## Assigned task
Word for word, transcribe the data below from the line with "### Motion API" to the line with "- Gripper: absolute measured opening", keeping both of those lines.

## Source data
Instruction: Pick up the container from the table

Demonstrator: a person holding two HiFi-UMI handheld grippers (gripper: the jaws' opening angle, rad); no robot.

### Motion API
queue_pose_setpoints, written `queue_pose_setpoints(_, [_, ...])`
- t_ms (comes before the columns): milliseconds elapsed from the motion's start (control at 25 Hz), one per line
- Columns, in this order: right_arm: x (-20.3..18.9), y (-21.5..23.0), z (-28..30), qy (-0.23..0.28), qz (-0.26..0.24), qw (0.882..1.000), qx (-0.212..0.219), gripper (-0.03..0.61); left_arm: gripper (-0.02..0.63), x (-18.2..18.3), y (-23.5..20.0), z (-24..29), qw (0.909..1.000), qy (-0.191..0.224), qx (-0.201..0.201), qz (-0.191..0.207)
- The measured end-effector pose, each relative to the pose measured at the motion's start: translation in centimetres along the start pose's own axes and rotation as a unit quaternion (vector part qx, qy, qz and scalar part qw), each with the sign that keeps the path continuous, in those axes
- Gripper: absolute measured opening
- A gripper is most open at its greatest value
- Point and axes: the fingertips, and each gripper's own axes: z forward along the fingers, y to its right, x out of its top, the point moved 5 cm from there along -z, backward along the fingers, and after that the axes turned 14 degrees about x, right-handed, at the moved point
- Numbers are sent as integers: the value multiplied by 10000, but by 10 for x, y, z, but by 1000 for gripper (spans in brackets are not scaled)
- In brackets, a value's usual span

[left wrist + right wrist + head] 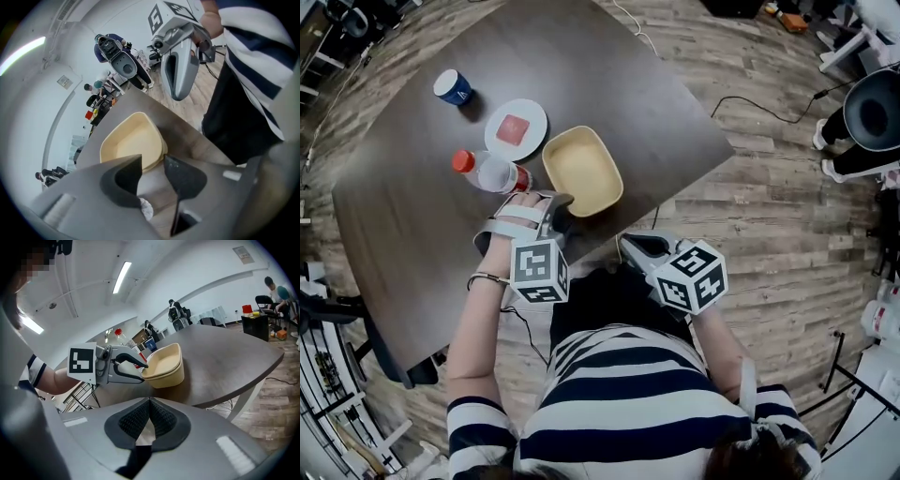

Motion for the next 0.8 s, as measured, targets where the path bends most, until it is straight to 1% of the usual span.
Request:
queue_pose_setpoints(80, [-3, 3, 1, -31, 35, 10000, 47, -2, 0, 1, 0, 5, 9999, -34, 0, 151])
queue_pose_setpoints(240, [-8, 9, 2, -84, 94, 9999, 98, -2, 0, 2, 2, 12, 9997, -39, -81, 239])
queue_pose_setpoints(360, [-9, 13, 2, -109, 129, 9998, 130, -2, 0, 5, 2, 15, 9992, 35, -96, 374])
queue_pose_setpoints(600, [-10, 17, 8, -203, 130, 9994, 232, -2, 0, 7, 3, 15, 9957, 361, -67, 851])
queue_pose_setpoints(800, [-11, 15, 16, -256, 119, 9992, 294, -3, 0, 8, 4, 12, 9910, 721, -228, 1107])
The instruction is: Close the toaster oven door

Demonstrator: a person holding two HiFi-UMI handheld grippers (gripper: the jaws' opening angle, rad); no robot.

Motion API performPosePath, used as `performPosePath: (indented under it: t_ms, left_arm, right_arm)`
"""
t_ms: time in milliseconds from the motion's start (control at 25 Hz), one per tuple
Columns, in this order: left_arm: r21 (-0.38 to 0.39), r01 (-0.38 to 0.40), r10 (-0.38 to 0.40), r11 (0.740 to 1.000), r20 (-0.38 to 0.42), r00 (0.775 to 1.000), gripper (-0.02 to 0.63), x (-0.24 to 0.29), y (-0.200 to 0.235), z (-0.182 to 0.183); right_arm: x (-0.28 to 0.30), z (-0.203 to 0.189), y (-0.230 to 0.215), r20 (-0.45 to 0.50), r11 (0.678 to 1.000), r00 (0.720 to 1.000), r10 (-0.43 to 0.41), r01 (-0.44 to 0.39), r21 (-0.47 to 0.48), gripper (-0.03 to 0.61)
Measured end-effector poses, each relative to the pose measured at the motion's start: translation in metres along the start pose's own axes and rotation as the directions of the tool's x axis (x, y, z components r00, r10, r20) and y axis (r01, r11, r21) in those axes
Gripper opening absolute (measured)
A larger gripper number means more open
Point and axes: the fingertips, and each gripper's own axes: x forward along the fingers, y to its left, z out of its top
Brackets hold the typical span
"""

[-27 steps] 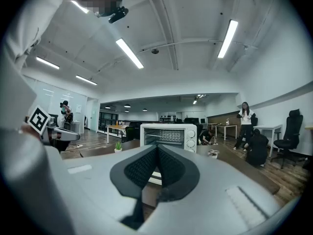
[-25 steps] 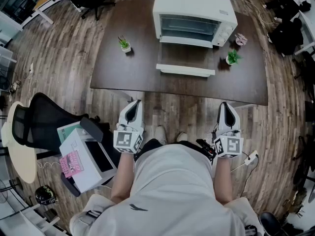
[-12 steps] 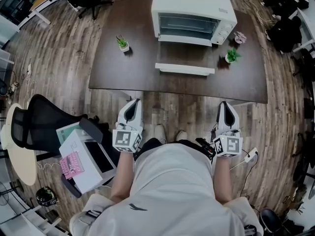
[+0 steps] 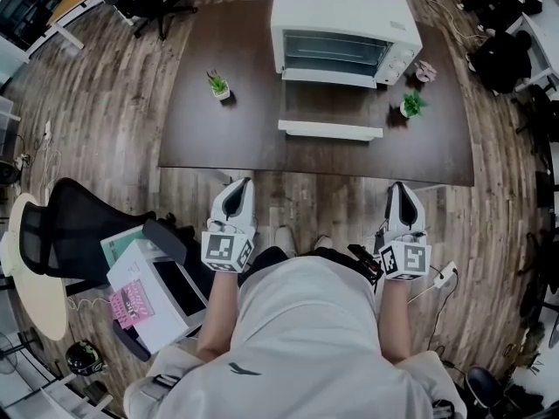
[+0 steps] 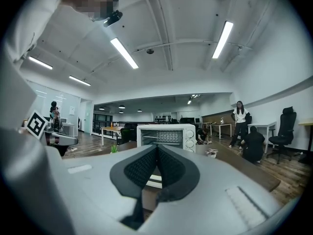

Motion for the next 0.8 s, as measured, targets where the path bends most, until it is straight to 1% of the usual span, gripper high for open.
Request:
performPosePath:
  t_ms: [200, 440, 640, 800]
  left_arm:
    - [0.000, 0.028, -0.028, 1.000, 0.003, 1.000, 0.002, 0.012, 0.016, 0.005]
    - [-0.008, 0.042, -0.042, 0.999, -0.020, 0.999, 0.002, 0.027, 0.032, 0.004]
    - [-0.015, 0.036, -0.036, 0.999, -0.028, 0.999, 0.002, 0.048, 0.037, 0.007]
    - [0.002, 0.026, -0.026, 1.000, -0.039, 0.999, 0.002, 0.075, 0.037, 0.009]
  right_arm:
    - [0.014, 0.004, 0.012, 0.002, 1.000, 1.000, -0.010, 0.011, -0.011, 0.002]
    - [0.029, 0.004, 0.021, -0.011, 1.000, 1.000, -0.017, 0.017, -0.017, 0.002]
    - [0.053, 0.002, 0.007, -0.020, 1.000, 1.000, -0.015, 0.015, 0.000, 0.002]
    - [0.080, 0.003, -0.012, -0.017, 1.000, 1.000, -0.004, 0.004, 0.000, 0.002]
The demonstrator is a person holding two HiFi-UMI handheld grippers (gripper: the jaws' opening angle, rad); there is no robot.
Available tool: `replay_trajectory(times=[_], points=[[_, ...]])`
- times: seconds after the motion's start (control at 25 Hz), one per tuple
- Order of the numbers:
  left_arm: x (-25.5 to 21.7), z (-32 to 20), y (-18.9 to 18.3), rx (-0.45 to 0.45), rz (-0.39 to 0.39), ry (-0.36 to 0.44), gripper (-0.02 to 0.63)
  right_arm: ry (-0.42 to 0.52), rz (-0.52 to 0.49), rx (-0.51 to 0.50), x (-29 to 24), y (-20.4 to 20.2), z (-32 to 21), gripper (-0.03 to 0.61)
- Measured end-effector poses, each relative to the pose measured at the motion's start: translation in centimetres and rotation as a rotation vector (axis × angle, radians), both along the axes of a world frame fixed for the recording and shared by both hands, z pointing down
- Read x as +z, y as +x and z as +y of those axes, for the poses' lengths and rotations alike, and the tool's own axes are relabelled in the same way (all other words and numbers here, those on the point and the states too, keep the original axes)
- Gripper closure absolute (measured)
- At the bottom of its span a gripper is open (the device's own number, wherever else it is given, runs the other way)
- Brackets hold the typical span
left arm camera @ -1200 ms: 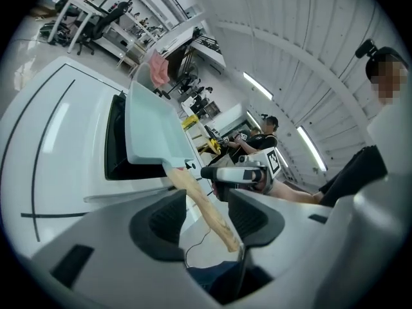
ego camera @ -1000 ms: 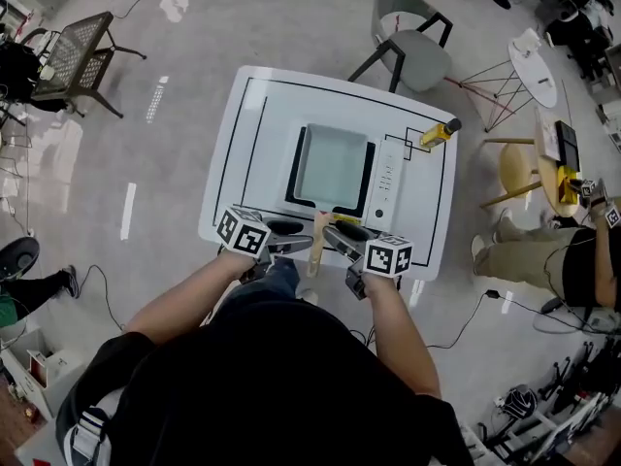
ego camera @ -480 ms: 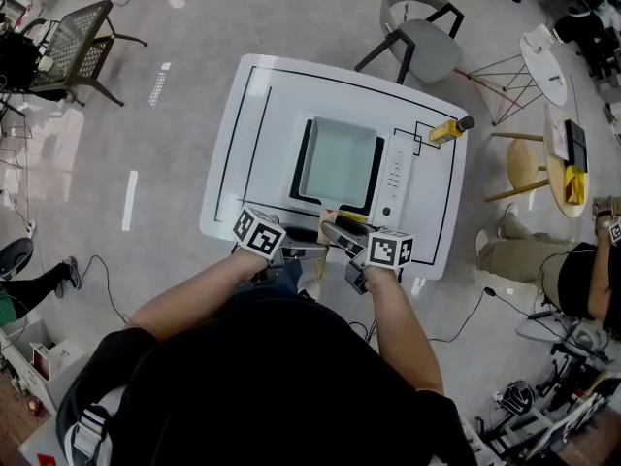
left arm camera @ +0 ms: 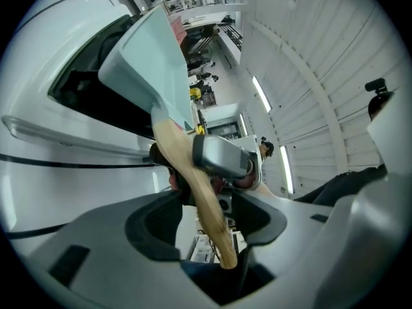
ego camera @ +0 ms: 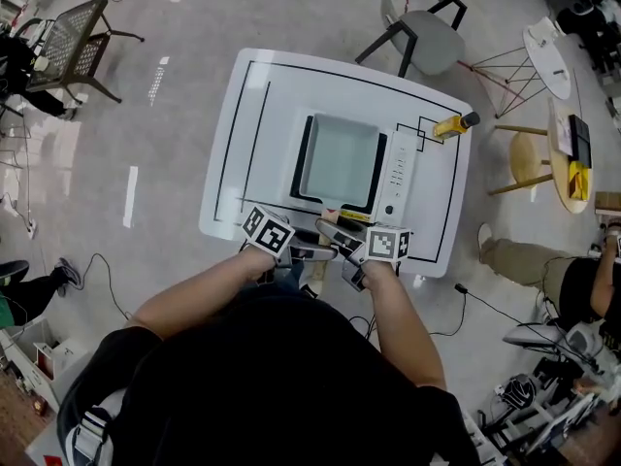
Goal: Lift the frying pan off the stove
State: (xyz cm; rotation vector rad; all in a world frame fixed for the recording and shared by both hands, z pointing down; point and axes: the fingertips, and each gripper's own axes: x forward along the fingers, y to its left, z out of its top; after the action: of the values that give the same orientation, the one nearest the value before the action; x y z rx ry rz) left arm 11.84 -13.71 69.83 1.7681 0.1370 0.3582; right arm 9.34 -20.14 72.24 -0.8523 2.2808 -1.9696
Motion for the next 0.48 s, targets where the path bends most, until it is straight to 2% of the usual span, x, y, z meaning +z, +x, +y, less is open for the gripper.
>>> replay_trajectory(times=[0.36,0.48], points=[[-0.2,0.8,0.4,0.027,0.04,-0.045,0.474,-0.026,-0.076,-0.018,0.2,-1.0,-0.2,0.325],[-0.1,0.8,0.4,0.028,0.045,-0.061,0.48,-0.032,-0.097,-0.023,0.2,-1.2,-0.2,0.342]])
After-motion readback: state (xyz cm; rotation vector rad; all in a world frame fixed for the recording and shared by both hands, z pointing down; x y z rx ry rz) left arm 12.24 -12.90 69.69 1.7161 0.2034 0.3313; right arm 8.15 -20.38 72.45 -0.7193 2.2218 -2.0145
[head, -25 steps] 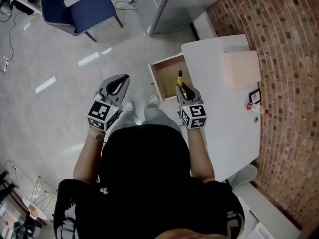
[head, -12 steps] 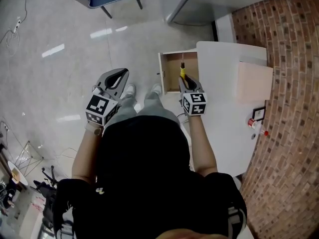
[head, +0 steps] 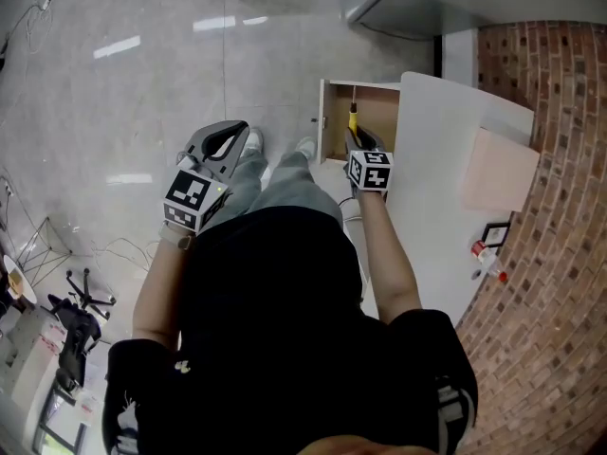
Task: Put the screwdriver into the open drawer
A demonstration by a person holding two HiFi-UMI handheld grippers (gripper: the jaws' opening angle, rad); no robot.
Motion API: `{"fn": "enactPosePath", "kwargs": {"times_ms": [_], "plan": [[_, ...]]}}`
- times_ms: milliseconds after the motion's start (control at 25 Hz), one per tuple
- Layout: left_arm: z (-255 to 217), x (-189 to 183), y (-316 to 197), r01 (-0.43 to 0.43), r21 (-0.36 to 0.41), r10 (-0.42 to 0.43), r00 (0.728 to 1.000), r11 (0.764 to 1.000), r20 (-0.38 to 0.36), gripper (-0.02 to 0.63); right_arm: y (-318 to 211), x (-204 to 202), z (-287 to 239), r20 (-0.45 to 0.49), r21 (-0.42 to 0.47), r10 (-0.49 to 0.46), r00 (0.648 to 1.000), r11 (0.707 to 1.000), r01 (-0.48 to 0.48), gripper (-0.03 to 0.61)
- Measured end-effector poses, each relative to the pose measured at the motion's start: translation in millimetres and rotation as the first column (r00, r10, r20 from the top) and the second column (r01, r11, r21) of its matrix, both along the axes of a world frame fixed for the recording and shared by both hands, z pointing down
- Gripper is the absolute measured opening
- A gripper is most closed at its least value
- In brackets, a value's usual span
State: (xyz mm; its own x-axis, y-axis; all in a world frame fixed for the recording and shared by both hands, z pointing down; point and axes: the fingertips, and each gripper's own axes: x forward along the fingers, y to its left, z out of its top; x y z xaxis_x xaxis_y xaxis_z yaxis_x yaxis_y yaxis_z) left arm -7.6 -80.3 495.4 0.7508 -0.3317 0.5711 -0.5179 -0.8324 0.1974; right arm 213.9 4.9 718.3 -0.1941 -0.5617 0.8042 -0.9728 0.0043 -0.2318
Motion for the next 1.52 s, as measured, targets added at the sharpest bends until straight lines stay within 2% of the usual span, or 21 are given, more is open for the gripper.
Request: {"fn": "enactPosePath", "kwargs": {"times_ms": [360,640,920,1200,1520], "plan": [[25,-15,4,0.084,-0.058,-0.082,0.996,0.995,0.033,0.005,1,-6,74,0.027,-0.135,-0.026,0.999,0.99,0.029,0.086],[44,-28,3,0.118,-0.076,-0.113,0.992,0.99,0.059,0.005,9,0,133,0.009,-0.243,0.009,1.0,0.97,-0.006,0.086],[68,-48,3,0.169,-0.132,-0.159,0.984,0.977,0.083,0.005,13,-3,176,0.021,-0.322,0.01,1.0,0.947,-0.003,0.086],[91,-64,6,0.198,-0.181,-0.181,0.978,0.963,0.105,0.005,9,-10,213,0.014,-0.381,-0.028,1.0,0.924,0.031,0.086],[108,-83,0,0.255,-0.207,-0.226,0.962,0.945,0.152,0.005,5,-13,239,0.011,-0.42,-0.016,1.0,0.907,0.019,0.084]]}}
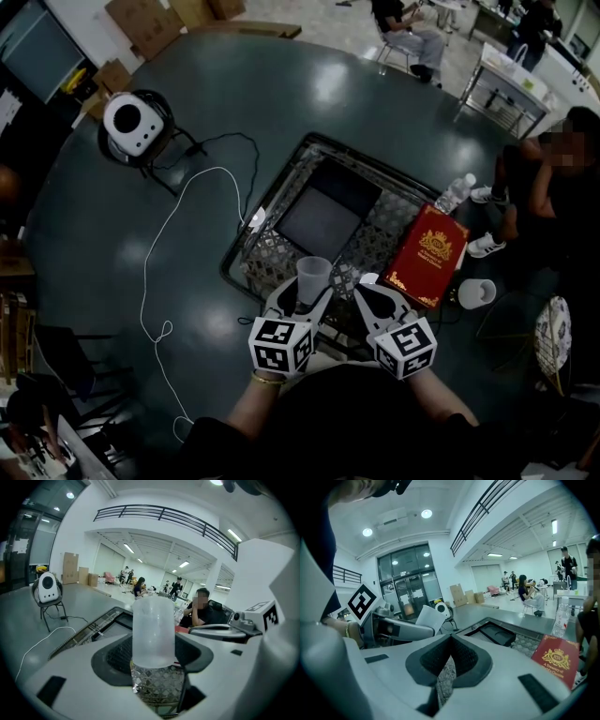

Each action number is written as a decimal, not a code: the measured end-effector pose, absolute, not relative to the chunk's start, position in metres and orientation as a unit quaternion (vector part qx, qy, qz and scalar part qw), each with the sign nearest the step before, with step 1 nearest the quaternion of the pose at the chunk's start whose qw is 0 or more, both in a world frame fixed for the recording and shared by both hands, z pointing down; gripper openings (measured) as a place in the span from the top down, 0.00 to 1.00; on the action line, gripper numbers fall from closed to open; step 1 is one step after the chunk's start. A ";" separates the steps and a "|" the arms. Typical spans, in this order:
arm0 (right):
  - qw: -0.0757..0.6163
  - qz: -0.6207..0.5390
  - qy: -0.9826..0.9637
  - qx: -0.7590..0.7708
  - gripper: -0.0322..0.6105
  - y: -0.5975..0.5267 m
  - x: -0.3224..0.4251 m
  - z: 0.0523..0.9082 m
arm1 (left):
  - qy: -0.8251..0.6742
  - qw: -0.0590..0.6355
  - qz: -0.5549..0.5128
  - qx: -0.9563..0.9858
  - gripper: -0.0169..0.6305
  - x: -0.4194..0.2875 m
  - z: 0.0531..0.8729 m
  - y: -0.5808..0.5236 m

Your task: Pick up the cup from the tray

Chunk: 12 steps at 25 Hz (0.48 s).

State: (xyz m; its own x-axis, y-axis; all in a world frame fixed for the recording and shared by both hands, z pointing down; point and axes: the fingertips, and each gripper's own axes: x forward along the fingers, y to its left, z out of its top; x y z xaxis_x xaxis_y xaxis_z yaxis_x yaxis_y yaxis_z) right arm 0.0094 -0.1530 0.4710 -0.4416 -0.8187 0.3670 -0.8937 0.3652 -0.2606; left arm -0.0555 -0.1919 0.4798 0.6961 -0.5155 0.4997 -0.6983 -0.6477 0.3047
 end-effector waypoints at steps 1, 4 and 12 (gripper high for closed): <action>0.088 0.214 -0.822 0.521 0.93 -0.153 0.009 0.471 | -0.342 0.243 0.187 0.888 0.55 -0.056 0.480 -0.192; 0.088 0.212 -0.823 0.520 0.93 -0.152 0.008 0.470 | -0.342 0.242 0.190 0.888 0.55 -0.055 0.481 -0.192; 0.090 0.213 -0.823 0.519 0.93 -0.151 0.007 0.472 | -0.341 0.242 0.195 0.887 0.55 -0.055 0.485 -0.189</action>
State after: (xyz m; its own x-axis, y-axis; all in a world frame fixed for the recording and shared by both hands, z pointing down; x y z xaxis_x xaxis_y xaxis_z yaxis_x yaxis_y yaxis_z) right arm 0.0067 -0.1508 0.4720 -0.4458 -0.8160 0.3681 -0.8921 0.3714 -0.2571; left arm -0.0554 -0.1889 0.4850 0.6917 -0.5103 0.5110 -0.6990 -0.6508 0.2963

## Written answer
### Motion API
queue_pose_setpoints, written `queue_pose_setpoints(_, [_, ...])`
- t_ms (comes before the columns): milliseconds elapsed from the motion's start (control at 25 Hz), one per line
- Columns, in this order: right_arm: x (-20.3..18.9), y (-21.5..23.0), z (-28..30), qy (-0.23..0.28), qz (-0.26..0.24), qw (0.882..1.000), qx (-0.212..0.219), gripper (-0.03..0.61); left_arm: gripper (-0.02..0.63), x (-18.2..18.3), y (-23.5..20.0), z (-24..29), qw (0.909..1.000), qy (-0.191..0.224), qx (-0.201..0.201), qz (-0.191..0.207)
- The measured end-effector pose, each relative to the pose measured at the motion's start: translation in centimetres along the start pose's own axes and rotation as a unit quaternion (vector part qx, qy, qz and scalar part qw), each with the sign that keeps the path continuous, in those axes
- Gripper: absolute measured opening

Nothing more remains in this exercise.